Problem statement>
Output the following data exactly.

Records provided>
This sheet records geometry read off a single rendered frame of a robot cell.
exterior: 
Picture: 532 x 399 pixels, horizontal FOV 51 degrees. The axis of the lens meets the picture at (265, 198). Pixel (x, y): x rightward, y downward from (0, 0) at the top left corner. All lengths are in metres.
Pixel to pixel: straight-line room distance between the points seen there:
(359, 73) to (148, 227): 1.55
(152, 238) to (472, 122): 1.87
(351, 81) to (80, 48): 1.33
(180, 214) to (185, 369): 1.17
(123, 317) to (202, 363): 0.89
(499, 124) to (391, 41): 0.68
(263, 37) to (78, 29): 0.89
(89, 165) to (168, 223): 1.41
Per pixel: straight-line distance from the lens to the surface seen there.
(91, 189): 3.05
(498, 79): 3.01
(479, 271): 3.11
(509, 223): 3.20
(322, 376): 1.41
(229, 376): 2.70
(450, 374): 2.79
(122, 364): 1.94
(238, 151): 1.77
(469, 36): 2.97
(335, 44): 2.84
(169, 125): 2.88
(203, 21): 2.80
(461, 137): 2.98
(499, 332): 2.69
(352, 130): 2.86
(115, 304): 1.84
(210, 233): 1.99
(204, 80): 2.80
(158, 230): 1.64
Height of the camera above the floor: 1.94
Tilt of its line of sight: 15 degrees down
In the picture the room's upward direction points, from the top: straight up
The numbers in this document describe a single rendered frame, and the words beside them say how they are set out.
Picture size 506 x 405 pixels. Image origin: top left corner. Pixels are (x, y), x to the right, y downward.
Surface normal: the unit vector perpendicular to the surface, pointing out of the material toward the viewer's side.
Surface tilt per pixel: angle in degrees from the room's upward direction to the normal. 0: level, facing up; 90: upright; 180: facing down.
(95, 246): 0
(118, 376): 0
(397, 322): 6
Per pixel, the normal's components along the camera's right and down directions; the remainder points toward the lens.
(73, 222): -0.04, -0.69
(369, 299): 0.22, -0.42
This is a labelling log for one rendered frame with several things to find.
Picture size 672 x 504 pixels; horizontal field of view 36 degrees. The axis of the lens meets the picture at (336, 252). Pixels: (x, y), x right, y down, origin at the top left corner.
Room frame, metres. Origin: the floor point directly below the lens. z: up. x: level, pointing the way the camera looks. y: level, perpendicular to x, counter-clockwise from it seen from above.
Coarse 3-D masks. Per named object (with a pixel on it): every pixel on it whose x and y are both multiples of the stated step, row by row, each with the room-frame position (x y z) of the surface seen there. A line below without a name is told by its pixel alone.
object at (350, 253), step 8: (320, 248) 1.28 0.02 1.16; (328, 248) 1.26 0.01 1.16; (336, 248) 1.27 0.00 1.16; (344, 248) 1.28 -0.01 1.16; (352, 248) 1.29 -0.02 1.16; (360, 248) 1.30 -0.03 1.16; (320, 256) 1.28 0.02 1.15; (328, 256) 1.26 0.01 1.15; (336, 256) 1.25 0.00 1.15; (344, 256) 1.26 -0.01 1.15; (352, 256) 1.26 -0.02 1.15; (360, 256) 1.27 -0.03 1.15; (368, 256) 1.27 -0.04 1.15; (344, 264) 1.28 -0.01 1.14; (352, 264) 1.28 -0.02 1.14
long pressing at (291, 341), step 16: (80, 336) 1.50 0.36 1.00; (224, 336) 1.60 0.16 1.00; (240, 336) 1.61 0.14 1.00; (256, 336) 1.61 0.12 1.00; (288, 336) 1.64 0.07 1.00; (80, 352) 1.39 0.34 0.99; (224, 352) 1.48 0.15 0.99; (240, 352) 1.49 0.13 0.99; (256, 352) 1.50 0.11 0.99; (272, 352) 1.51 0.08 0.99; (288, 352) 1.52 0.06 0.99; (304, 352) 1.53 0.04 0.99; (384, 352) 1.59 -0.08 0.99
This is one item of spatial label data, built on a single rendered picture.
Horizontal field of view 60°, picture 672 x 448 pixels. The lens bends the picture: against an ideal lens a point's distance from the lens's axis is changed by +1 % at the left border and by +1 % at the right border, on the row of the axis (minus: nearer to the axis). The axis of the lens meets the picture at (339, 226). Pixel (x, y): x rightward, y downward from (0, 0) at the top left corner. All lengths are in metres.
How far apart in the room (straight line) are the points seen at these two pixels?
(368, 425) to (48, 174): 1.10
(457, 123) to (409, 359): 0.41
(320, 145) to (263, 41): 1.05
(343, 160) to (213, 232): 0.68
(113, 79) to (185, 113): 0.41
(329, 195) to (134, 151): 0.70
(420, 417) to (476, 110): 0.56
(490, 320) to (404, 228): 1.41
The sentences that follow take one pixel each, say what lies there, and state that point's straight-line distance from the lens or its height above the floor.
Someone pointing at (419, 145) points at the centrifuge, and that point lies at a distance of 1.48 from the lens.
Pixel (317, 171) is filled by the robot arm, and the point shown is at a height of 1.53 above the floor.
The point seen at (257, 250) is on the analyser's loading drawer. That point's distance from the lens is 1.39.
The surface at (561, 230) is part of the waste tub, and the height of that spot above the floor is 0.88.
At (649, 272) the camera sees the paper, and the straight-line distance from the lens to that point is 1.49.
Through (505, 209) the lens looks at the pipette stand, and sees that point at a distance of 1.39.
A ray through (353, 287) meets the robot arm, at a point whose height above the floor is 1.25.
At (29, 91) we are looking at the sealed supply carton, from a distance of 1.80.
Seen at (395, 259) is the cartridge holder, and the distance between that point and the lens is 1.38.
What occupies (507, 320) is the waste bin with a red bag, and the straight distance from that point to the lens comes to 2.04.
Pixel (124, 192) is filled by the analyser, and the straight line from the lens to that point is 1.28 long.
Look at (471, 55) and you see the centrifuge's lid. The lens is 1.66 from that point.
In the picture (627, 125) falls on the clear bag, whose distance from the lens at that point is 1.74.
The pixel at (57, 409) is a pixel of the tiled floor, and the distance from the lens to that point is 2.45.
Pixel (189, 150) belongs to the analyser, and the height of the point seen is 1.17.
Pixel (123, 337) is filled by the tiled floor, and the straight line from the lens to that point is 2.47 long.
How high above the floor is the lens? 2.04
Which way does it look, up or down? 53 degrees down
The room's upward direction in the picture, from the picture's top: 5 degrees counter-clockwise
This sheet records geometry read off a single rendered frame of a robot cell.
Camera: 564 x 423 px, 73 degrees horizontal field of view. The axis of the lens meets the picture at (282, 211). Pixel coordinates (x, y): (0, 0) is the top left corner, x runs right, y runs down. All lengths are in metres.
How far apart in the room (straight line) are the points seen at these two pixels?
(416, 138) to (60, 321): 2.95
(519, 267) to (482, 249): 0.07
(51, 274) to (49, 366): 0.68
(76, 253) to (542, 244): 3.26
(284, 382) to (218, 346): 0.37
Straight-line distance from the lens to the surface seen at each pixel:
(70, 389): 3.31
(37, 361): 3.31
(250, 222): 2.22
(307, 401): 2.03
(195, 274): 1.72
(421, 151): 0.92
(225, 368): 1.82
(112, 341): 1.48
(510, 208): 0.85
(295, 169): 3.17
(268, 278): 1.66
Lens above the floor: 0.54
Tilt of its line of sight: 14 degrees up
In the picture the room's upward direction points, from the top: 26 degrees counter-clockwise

Output>
This sheet records geometry read off a single rendered frame of a robot cell.
exterior: 
Picture: 532 x 399 pixels, horizontal FOV 51 degrees. The axis of the lens meets the picture at (265, 198). Pixel (x, y): x rightward, y downward from (0, 0) at the top left corner. All lengths are in metres.
Pixel to pixel: straight-line room distance between the points seen there:
(359, 73) to (148, 227): 1.55
(152, 238) to (472, 122): 1.87
(351, 81) to (80, 48): 1.33
(180, 214) to (185, 369): 1.17
(123, 317) to (202, 363): 0.89
(499, 124) to (391, 41): 0.68
(263, 37) to (78, 29): 0.89
(89, 165) to (168, 223): 1.41
Per pixel: straight-line distance from the lens to the surface seen there.
(91, 189): 3.05
(498, 79): 3.01
(479, 271): 3.11
(509, 223): 3.20
(322, 376): 1.41
(229, 376): 2.70
(450, 374): 2.79
(122, 364): 1.94
(238, 151): 1.77
(469, 36): 2.97
(335, 44): 2.84
(169, 125): 2.88
(203, 21): 2.80
(461, 137): 2.98
(499, 332): 2.69
(352, 130): 2.86
(115, 304): 1.84
(210, 233): 1.99
(204, 80): 2.80
(158, 230): 1.64
Height of the camera above the floor: 1.94
Tilt of its line of sight: 15 degrees down
In the picture the room's upward direction points, from the top: straight up
The numbers in this document describe a single rendered frame, and the words beside them say how they are set out.
Picture size 506 x 405 pixels. Image origin: top left corner. Pixels are (x, y), x to the right, y downward.
Surface normal: the unit vector perpendicular to the surface, pointing out of the material toward the viewer's side.
Surface tilt per pixel: angle in degrees from the room's upward direction to the normal. 0: level, facing up; 90: upright; 180: facing down.
(95, 246): 0
(118, 376): 0
(397, 322): 6
Per pixel, the normal's components along the camera's right and down directions; the remainder points toward the lens.
(73, 222): -0.04, -0.69
(369, 299): 0.22, -0.42
This is a labelling log for one rendered frame with several things to find.
Picture size 672 x 504 pixels; horizontal field of view 36 degrees. The axis of the lens meets the picture at (336, 252). Pixels: (x, y), x right, y down, origin at the top left corner.
Room frame, metres. Origin: the floor point directly below the lens. z: up. x: level, pointing the way the camera looks. y: level, perpendicular to x, counter-clockwise from it seen from above.
Coarse 3-D masks. Per named object (with a pixel on it): every pixel on it whose x and y are both multiples of the stated step, row by row, each with the room-frame position (x y z) of the surface seen there. A line below without a name is told by its pixel alone.
object at (350, 253), step 8: (320, 248) 1.28 0.02 1.16; (328, 248) 1.26 0.01 1.16; (336, 248) 1.27 0.00 1.16; (344, 248) 1.28 -0.01 1.16; (352, 248) 1.29 -0.02 1.16; (360, 248) 1.30 -0.03 1.16; (320, 256) 1.28 0.02 1.15; (328, 256) 1.26 0.01 1.15; (336, 256) 1.25 0.00 1.15; (344, 256) 1.26 -0.01 1.15; (352, 256) 1.26 -0.02 1.15; (360, 256) 1.27 -0.03 1.15; (368, 256) 1.27 -0.04 1.15; (344, 264) 1.28 -0.01 1.14; (352, 264) 1.28 -0.02 1.14
long pressing at (291, 341), step 16: (80, 336) 1.50 0.36 1.00; (224, 336) 1.60 0.16 1.00; (240, 336) 1.61 0.14 1.00; (256, 336) 1.61 0.12 1.00; (288, 336) 1.64 0.07 1.00; (80, 352) 1.39 0.34 0.99; (224, 352) 1.48 0.15 0.99; (240, 352) 1.49 0.13 0.99; (256, 352) 1.50 0.11 0.99; (272, 352) 1.51 0.08 0.99; (288, 352) 1.52 0.06 0.99; (304, 352) 1.53 0.04 0.99; (384, 352) 1.59 -0.08 0.99
This is one item of spatial label data, built on a single rendered picture.
Horizontal field of view 60°, picture 672 x 448 pixels. The lens bends the picture: against an ideal lens a point's distance from the lens's axis is changed by +1 % at the left border and by +1 % at the right border, on the row of the axis (minus: nearer to the axis). The axis of the lens meets the picture at (339, 226). Pixel (x, y): x rightward, y downward from (0, 0) at the top left corner. All lengths are in metres.
How far apart in the room (straight line) are the points seen at these two pixels?
(368, 425) to (48, 174): 1.10
(457, 123) to (409, 359): 0.41
(320, 145) to (263, 41): 1.05
(343, 160) to (213, 232): 0.68
(113, 79) to (185, 113): 0.41
(329, 195) to (134, 151): 0.70
(420, 417) to (476, 110): 0.56
(490, 320) to (404, 228): 1.41
The sentences that follow take one pixel each, say what lies there, and state that point's straight-line distance from the lens or its height above the floor.
Someone pointing at (419, 145) points at the centrifuge, and that point lies at a distance of 1.48 from the lens.
Pixel (317, 171) is filled by the robot arm, and the point shown is at a height of 1.53 above the floor.
The point seen at (257, 250) is on the analyser's loading drawer. That point's distance from the lens is 1.39.
The surface at (561, 230) is part of the waste tub, and the height of that spot above the floor is 0.88.
At (649, 272) the camera sees the paper, and the straight-line distance from the lens to that point is 1.49.
Through (505, 209) the lens looks at the pipette stand, and sees that point at a distance of 1.39.
A ray through (353, 287) meets the robot arm, at a point whose height above the floor is 1.25.
At (29, 91) we are looking at the sealed supply carton, from a distance of 1.80.
Seen at (395, 259) is the cartridge holder, and the distance between that point and the lens is 1.38.
What occupies (507, 320) is the waste bin with a red bag, and the straight distance from that point to the lens comes to 2.04.
Pixel (124, 192) is filled by the analyser, and the straight line from the lens to that point is 1.28 long.
Look at (471, 55) and you see the centrifuge's lid. The lens is 1.66 from that point.
In the picture (627, 125) falls on the clear bag, whose distance from the lens at that point is 1.74.
The pixel at (57, 409) is a pixel of the tiled floor, and the distance from the lens to that point is 2.45.
Pixel (189, 150) belongs to the analyser, and the height of the point seen is 1.17.
Pixel (123, 337) is filled by the tiled floor, and the straight line from the lens to that point is 2.47 long.
How high above the floor is the lens? 2.04
Which way does it look, up or down? 53 degrees down
The room's upward direction in the picture, from the picture's top: 5 degrees counter-clockwise
This sheet records geometry read off a single rendered frame of a robot cell.
Camera: 564 x 423 px, 73 degrees horizontal field of view. The axis of the lens meets the picture at (282, 211). Pixel coordinates (x, y): (0, 0) is the top left corner, x runs right, y runs down. All lengths are in metres.
How far apart in the room (straight line) are the points seen at these two pixels?
(416, 138) to (60, 321): 2.95
(519, 267) to (482, 249): 0.07
(51, 274) to (49, 366): 0.68
(76, 253) to (542, 244): 3.26
(284, 382) to (218, 346): 0.37
Straight-line distance from the lens to the surface seen at each pixel:
(70, 389): 3.31
(37, 361): 3.31
(250, 222): 2.22
(307, 401): 2.03
(195, 274): 1.72
(421, 151): 0.92
(225, 368): 1.82
(112, 341): 1.48
(510, 208): 0.85
(295, 169): 3.17
(268, 278): 1.66
Lens above the floor: 0.54
Tilt of its line of sight: 14 degrees up
In the picture the room's upward direction points, from the top: 26 degrees counter-clockwise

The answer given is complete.